Here is the corresponding output of xmipp compile:

 mpirun -np 4 --oversubscribe echo '    > This sentence should be printed 4 times if mpi runs fine (by mpirun).'
    > This sentence should be printed 4 times if mpi runs fine (by mpirun).
    > This sentence should be printed 4 times if mpi runs fine (by mpirun).
    > This sentence should be printed 4 times if mpi runs fine (by mpirun).
    > This sentence should be printed 4 times if mpi runs fine (by mpirun).

These were the line of codes that I edited (starting from this line):

    if checkProgram("mpirun",False):
        ok=(runJob("mpirun -np 4 --oversubscribe echo '%s (by mpirun).'" % echoString) or
            runJob("mpirun -np 4 --allow-run-as-root --oversubscribe echo '%s (by mpirun).'" % echoString))
    elif checkProgram("mpiexec",False):
        ok=(runJob("mpiexec -np 4 --oversubscribe echo '%s (by mpiexec).'" % echoString) or
            runJob("mpiexec -np 4 --oversubscribe --allow-run-as-root echo '%s (by mpiexec).'" % echoString))

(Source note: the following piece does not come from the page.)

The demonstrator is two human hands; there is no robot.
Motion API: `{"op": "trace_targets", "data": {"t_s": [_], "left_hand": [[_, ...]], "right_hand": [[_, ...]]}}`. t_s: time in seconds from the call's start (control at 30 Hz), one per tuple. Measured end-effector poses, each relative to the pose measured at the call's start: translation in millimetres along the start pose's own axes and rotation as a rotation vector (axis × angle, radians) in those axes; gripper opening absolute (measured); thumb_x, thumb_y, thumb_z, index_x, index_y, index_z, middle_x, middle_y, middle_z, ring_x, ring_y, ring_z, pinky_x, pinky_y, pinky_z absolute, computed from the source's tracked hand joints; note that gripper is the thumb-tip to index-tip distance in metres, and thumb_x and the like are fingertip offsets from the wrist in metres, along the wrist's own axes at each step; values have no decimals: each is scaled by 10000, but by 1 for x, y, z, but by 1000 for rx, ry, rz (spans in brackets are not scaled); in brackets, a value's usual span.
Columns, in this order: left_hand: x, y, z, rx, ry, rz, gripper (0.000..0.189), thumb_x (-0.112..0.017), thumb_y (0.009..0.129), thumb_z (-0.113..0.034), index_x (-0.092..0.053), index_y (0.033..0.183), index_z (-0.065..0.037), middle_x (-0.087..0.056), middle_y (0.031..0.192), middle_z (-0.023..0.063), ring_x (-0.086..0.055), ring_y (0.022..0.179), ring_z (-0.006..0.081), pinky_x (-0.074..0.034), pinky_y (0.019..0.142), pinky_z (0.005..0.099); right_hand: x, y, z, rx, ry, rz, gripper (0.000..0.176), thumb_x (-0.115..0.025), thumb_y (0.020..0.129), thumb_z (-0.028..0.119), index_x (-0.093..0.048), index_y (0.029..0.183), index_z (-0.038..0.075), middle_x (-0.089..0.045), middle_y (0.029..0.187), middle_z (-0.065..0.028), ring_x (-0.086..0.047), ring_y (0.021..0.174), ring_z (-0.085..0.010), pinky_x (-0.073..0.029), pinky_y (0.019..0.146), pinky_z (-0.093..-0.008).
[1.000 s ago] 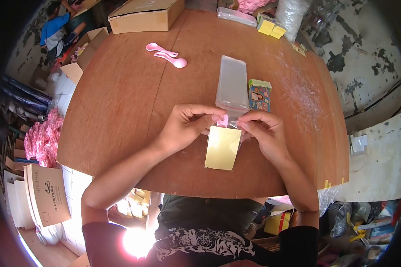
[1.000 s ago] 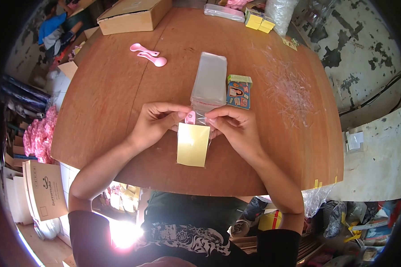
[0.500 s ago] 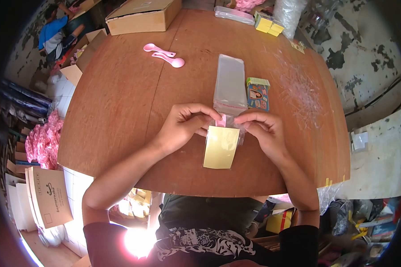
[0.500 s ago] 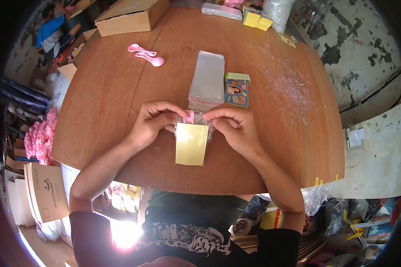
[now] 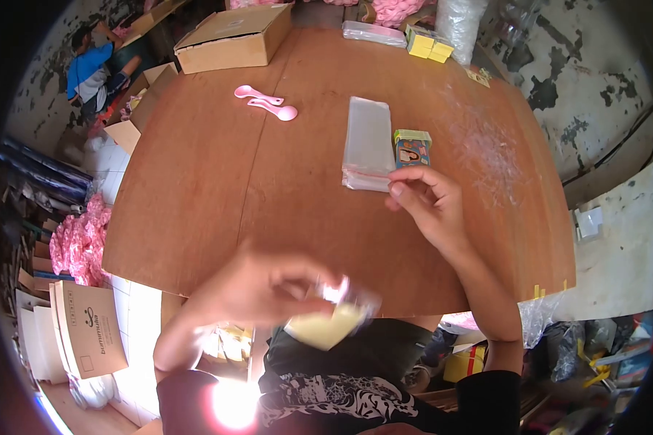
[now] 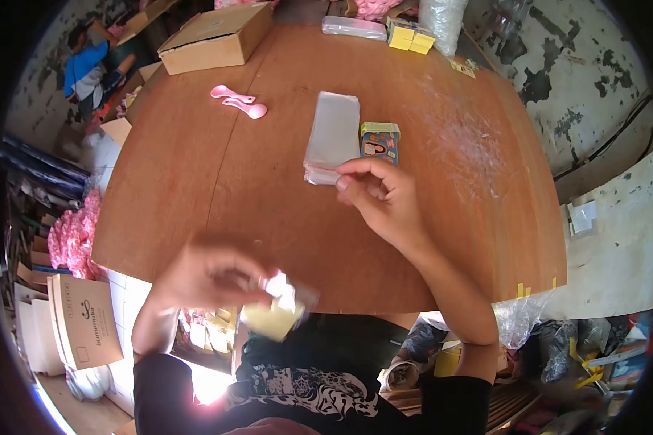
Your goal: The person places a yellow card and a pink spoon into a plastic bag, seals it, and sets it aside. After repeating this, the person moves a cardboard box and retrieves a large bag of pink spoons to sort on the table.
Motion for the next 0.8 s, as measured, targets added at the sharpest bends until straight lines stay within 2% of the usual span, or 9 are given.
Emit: {"op": "trace_targets", "data": {"t_s": [0.07,0.2,0.27,0.37,0.43,0.53,0.67,0.73,0.8], "left_hand": [[-37,-33,-20,-253,122,264,181,-751,773,-49,-678,938,-41,-693,961,104,-699,788,179,-564,662,280],[-65,-104,93,343,303,458,190,-689,820,-94,-667,1003,-46,-690,961,90,-674,873,251,-537,790,351],[-44,-152,162,562,605,313,286,-667,833,-129,-623,1101,-37,-673,1015,117,-645,966,283,-497,881,380],[-36,-201,191,670,1028,353,383,-624,866,-236,-566,1211,-80,-596,1183,126,-605,1038,287,-484,897,361],[-52,-176,170,664,725,414,406,-604,891,-282,-551,1228,-63,-592,1194,142,-601,1053,295,-475,907,381],[-96,-122,104,502,215,607,440,-538,944,-362,-532,1250,-46,-595,1186,154,-602,1042,311,-477,891,403],[-104,-60,32,194,166,662,391,-551,944,-323,-563,1206,-34,-633,1104,138,-619,997,295,-496,840,386],[-89,-26,-4,-167,399,576,325,-591,922,-280,-612,1139,-39,-656,1042,108,-630,940,265,-508,798,363],[-61,8,-14,-297,465,351,261,-598,909,-246,-637,1088,-60,-670,925,119,-659,798,293,-522,691,384]], "right_hand": [[13,7,11,206,-277,-62,156,-629,899,62,-649,1030,-20,-666,909,-63,-651,865,-119,-520,722,-253],[7,14,21,334,-747,9,253,-677,837,85,-655,1075,3,-670,1042,-153,-651,971,-289,-513,835,-372],[-1,15,14,414,-826,26,271,-663,846,140,-647,1080,5,-642,1093,-182,-614,1021,-328,-475,889,-415],[-17,10,12,530,-1045,62,333,-637,867,239,-628,1116,18,-599,1177,-209,-543,1133,-360,-389,982,-490],[-25,7,-1,522,-1190,113,412,-587,897,340,-604,1168,30,-578,1234,-203,-483,1238,-348,-274,1043,-586],[-27,5,-10,515,-1253,110,433,-570,905,351,-604,1165,7,-565,1272,-184,-469,1262,-332,-255,1052,-599],[-25,3,-15,520,-1301,94,456,-554,913,357,-598,1183,-7,-559,1296,-163,-461,1273,-323,-227,1067,-601],[-25,2,-16,530,-1316,83,474,-551,914,357,-588,1203,-17,-559,1301,-154,-452,1283,-314,-207,1078,-598],[-25,1,-16,529,-1315,88,470,-548,915,347,-585,1207,-20,-558,1301,-156,-448,1285,-313,-203,1079,-597]]}}
Point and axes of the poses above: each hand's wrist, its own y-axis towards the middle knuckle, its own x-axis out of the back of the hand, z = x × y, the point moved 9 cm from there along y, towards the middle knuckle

I can't verify if the flag --oversubscribe works with mpiexec
I checked increasing 4 to 10 and it worked (to make sure its the flag --oversubscribe that is solving the issue as I have 4 mpi slots that could by chance be empty)

This is what I used to test:

[mohamad@localhost ~]$ which mpirun
/usr/lib64/openmpi3/bin/mpirun
[mohamad@localhost ~]$ mpirun --version
mpirun (Open MPI) 3.1.3

Regards

@DStrelak
Copy link
Collaborator

DStrelak commented Jul 29, 2020

'--oversubscribe' has been added in MPI 2.1. and e.g. Travis uses version 1.6
@dmaluenda , do we / can we detect MPI version?

@dmaluenda
Copy link
Member

dmaluenda commented Jul 29, 2020

We can assert the MPI version by parsing 'mpirun --version'. However, we can add the '--oversubscribe' flag to the 'or' string in order to avoid a fail just due to the lack of that flag.

We can, alternativelly, put a 'mpi -np 2 ...' . 2 should be always fine, isn't it?

@DStrelak
Copy link
Collaborator

We can, alternativelly, put a 'mpi -np 2 ...' . 2 should be always fine, isn't it?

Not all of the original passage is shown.